I am very new to python and trying to do my own data analysis.
I am trying to parse data from this website: https://www.tsn.ca/nhl/statistics
I wanted to get the table in a data frame format.
I tried this:
import pandas as pd
players_list_unclean = pd.read_html('https://www.sportsnet.ca/hockey/nhl/players/?season=2021&?seasonType=reg&tab=Skaters')
I get the following error:
raise ValueError("No tables found") ValueError: No tables found
I can see there is table, but for some reason it is not being read.

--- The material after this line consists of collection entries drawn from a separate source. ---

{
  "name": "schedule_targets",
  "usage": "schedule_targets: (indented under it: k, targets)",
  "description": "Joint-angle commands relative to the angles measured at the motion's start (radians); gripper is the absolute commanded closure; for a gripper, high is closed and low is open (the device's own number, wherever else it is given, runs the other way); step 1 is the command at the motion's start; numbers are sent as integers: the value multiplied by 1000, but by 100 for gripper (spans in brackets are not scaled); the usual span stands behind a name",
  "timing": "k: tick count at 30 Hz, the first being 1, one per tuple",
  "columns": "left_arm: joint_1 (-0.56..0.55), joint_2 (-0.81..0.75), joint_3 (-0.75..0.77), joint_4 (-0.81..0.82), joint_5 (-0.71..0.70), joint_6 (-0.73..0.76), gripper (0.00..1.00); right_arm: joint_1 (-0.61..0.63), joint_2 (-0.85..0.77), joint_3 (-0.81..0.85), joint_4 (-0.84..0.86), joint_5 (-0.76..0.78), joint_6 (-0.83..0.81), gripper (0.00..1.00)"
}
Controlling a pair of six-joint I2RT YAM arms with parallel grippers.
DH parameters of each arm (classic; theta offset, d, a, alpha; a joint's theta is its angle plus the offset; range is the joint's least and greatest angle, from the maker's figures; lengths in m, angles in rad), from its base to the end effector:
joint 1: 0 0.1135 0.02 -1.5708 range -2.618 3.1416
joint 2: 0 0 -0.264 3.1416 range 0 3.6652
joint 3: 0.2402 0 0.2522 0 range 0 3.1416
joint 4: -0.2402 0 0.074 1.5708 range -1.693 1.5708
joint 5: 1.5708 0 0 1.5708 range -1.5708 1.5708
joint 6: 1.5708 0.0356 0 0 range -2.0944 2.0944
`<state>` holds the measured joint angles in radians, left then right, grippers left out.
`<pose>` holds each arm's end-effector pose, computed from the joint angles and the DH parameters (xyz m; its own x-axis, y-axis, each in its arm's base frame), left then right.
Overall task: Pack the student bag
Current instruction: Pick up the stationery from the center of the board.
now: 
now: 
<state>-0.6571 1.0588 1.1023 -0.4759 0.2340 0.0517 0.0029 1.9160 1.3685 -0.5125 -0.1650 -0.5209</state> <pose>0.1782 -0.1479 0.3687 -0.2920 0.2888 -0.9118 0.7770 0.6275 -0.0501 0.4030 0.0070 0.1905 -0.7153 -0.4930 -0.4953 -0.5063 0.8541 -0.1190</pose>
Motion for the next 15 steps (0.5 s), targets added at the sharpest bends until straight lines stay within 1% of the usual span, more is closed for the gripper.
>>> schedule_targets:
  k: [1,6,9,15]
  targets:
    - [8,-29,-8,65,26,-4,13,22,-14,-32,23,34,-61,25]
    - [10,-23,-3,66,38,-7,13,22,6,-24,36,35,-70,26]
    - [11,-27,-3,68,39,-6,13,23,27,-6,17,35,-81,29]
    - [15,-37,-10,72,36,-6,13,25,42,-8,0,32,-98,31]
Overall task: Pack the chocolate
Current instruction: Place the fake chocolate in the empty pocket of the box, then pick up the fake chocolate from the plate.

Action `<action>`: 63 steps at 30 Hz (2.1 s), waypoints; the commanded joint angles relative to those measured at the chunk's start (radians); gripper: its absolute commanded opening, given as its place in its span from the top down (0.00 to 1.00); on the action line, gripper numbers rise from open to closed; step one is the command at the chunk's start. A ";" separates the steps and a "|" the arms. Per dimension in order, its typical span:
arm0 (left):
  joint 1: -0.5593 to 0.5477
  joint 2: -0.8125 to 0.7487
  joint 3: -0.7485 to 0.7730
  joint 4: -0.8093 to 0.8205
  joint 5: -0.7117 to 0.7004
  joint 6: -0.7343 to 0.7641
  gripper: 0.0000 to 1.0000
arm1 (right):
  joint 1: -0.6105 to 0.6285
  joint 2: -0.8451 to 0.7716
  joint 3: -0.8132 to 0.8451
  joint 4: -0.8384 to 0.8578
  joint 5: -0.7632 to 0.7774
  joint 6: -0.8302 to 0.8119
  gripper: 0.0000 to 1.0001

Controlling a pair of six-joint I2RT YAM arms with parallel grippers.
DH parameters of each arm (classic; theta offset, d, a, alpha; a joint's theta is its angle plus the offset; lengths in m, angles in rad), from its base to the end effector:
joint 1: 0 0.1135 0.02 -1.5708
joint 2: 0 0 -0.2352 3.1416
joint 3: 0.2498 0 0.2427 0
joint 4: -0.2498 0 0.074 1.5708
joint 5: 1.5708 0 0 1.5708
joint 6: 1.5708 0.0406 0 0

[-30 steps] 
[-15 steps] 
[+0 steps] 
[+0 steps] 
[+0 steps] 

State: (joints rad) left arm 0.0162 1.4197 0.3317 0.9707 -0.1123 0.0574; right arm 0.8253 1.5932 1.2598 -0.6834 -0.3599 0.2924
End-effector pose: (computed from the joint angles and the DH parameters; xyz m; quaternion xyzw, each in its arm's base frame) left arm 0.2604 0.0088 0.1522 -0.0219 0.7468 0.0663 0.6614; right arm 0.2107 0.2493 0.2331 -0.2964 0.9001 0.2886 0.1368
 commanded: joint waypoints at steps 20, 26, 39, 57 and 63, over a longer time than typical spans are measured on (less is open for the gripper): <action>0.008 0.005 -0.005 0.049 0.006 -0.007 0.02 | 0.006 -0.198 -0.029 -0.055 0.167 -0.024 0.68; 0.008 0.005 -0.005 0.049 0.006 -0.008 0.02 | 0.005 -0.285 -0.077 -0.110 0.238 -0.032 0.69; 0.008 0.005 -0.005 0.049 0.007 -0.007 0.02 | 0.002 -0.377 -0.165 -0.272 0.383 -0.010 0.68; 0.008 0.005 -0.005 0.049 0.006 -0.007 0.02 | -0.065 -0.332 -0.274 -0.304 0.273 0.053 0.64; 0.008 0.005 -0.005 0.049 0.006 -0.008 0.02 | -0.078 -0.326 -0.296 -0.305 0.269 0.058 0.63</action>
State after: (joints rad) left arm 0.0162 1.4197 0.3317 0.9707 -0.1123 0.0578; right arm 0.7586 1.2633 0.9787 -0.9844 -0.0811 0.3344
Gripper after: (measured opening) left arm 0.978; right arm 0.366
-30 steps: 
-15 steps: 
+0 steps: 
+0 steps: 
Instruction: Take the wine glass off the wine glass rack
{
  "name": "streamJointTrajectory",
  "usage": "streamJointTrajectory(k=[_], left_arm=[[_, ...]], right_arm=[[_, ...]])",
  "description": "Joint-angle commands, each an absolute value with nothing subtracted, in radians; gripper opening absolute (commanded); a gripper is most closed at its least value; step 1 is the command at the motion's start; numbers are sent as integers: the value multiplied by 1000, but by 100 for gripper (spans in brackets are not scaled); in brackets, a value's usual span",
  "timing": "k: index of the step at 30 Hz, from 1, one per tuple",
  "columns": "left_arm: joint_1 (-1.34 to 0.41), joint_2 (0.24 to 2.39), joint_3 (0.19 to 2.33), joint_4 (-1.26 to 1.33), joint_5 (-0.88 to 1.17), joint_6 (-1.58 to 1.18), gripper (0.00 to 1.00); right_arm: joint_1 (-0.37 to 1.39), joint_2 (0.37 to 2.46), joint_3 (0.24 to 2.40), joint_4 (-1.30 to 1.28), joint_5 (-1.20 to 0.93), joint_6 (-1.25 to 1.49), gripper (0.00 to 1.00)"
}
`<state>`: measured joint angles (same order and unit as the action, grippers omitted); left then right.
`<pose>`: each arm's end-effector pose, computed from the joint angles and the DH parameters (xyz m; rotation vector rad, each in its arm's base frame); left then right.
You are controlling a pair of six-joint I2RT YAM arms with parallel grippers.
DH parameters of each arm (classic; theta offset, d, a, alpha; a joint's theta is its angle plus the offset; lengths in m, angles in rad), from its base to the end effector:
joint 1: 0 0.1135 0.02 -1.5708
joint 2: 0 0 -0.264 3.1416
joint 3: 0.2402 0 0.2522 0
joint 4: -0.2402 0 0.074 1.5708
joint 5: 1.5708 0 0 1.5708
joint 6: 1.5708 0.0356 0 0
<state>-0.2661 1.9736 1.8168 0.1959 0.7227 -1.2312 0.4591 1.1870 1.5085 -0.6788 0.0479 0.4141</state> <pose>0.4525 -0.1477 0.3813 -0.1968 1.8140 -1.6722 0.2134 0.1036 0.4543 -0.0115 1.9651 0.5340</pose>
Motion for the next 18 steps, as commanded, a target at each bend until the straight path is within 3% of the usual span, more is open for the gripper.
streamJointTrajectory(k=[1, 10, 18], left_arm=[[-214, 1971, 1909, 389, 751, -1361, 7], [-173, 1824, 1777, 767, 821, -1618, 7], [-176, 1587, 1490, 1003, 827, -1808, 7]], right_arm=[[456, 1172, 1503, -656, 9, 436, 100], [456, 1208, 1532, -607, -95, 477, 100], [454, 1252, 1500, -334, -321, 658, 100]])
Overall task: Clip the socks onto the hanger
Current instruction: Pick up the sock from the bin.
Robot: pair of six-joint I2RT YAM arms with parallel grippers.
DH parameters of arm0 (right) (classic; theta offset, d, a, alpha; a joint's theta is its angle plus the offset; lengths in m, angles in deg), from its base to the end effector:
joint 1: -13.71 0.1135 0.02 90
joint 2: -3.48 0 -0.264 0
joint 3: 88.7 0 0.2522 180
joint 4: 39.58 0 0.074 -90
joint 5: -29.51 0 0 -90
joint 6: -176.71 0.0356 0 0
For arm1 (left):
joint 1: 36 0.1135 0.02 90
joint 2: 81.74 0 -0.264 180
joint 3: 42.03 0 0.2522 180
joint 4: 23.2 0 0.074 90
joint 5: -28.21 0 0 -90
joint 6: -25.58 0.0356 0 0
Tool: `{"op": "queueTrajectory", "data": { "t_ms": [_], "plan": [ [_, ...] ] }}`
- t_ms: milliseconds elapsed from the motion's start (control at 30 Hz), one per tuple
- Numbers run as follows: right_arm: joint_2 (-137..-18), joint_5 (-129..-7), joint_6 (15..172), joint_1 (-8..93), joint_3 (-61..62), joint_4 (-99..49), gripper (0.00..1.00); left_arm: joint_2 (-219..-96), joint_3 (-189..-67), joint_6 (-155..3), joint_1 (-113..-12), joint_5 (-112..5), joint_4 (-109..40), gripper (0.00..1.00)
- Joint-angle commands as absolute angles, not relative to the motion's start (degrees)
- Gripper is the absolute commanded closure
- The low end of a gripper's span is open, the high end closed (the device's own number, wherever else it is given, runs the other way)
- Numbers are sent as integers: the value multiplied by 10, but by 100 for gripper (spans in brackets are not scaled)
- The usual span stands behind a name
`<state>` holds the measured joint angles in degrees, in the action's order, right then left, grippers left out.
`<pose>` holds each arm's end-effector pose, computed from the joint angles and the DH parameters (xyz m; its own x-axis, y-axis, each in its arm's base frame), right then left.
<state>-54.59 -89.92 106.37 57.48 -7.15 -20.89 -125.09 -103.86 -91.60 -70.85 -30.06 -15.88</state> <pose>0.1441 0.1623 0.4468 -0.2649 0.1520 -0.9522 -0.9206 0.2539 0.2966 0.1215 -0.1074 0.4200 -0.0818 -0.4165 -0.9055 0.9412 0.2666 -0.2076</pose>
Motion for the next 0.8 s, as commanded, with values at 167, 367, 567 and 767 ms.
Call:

I found another stack overflow solution recommending using selenium:
pandas read_html ValueError: No tables found
However, when I tried to implement this code I could not find the table ID in the html page source. Does anyone know another way to do this? I have tried other websites, but I ultimately have the same issue.
from selenium.webdriver.common.keys import Keys
driver = webdriver.Firefox()
driver.get("https://www.wunderground.com/personal-weather-station/dashboard?ID=KMAHADLE7#history/tdata/s20170201/e20170201/mcustom.html")
elem = driver.find_element_by_id("history_table")
head = elem.find_element_by_tag_name('thead')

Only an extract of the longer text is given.